◆ **TASK BRIEF**
Pick out all lines of the entries that include the word "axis" and copy them.

[Records from a data collection]
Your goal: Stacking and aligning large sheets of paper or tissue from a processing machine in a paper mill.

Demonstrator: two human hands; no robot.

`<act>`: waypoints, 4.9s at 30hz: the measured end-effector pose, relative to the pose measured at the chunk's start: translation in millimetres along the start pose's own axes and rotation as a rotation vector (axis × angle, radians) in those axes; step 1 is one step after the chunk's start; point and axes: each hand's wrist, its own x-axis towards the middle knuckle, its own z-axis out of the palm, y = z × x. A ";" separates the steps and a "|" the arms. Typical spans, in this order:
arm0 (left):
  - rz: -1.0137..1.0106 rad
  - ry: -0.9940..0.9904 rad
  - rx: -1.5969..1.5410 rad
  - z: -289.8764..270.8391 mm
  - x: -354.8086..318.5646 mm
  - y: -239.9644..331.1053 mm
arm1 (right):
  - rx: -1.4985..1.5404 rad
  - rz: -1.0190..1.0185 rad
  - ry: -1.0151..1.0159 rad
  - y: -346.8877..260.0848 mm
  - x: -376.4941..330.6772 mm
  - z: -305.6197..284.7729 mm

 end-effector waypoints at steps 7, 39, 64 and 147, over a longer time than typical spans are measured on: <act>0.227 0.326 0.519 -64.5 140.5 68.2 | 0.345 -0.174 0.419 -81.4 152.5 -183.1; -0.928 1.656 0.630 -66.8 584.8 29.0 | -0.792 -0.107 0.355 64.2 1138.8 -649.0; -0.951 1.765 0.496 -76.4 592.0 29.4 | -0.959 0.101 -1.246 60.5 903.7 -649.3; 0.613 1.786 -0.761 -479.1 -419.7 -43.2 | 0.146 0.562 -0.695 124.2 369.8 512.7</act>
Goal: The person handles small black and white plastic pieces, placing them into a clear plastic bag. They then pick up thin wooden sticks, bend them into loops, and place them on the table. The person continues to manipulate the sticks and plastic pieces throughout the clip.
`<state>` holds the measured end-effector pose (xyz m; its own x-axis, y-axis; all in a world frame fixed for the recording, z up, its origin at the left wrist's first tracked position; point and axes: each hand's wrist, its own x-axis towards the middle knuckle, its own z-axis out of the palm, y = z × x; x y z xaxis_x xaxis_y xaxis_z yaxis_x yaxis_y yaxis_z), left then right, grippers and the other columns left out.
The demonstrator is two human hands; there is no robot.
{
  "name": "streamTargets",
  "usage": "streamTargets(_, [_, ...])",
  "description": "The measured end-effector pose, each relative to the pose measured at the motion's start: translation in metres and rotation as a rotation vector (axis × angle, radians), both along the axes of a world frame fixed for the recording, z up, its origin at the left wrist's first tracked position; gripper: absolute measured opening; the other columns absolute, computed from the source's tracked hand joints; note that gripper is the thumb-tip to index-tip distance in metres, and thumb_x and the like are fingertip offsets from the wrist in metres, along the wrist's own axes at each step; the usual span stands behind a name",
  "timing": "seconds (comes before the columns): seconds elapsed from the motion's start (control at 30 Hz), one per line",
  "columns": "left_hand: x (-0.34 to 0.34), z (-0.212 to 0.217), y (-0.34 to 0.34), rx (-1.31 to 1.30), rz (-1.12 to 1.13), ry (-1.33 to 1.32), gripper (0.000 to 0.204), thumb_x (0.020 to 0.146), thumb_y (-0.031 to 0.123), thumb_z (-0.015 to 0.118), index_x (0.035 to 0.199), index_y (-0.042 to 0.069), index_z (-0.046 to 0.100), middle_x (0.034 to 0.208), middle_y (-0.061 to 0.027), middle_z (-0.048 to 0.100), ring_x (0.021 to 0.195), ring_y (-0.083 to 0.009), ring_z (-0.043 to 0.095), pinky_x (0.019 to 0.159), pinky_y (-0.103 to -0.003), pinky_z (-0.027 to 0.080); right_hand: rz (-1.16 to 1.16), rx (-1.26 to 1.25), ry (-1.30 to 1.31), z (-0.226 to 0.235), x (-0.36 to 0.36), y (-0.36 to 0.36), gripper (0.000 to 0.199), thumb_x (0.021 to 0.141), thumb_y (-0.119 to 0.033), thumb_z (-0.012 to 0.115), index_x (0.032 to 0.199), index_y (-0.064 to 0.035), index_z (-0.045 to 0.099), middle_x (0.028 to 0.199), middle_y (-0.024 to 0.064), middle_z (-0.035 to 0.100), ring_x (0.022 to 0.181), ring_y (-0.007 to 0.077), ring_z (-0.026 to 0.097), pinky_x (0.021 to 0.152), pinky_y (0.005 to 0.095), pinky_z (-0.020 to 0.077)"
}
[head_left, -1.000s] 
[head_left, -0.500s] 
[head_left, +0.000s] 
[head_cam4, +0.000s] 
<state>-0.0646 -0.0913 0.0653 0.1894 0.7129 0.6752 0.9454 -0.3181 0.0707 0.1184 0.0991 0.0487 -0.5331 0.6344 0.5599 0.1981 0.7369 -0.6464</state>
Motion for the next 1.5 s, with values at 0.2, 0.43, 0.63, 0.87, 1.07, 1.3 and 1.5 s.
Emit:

◆ **RESPONSE TO THE TASK**
`<act>`: waypoints, 4.9s at 30hz: the measured end-effector pose, relative to the pose measured at the chunk's start: translation in millimetres along the start pose's own axes and rotation as a rotation vector (axis × angle, radians) in those axes; step 1 is one step after the chunk's start; point and axes: each hand's wrist, its own x-axis towards the middle knuckle, its own z-axis out of the palm, y = z × x. A ";" separates the steps and a "|" the arms. Typical spans, in this order:
`<state>` holds the measured end-effector pose (xyz m; its own x-axis, y-axis; all in a world frame fixed for the recording, z up, its origin at the left wrist's first tracked position; point and axes: each hand's wrist, its own x-axis towards the middle knuckle, its own z-axis out of the palm, y = z × x; x y z xaxis_x xaxis_y xaxis_z yaxis_x yaxis_y yaxis_z), left then right, grippers and the other columns left out.
  "description": "The measured end-effector pose, each relative to the pose measured at the motion's start: translation in metres and rotation as a rotation vector (axis × angle, radians), both along the axes of a world frame fixed for the recording, z up, its origin at the left wrist's first tracked position; gripper: absolute measured opening; the other columns absolute, computed from the source's tracked hand joints; note that gripper is the thumb-tip to index-tip distance in metres, and thumb_x and the like are fingertip offsets from the wrist in metres, along the wrist's own axes at each step; the usual span stands behind a name",

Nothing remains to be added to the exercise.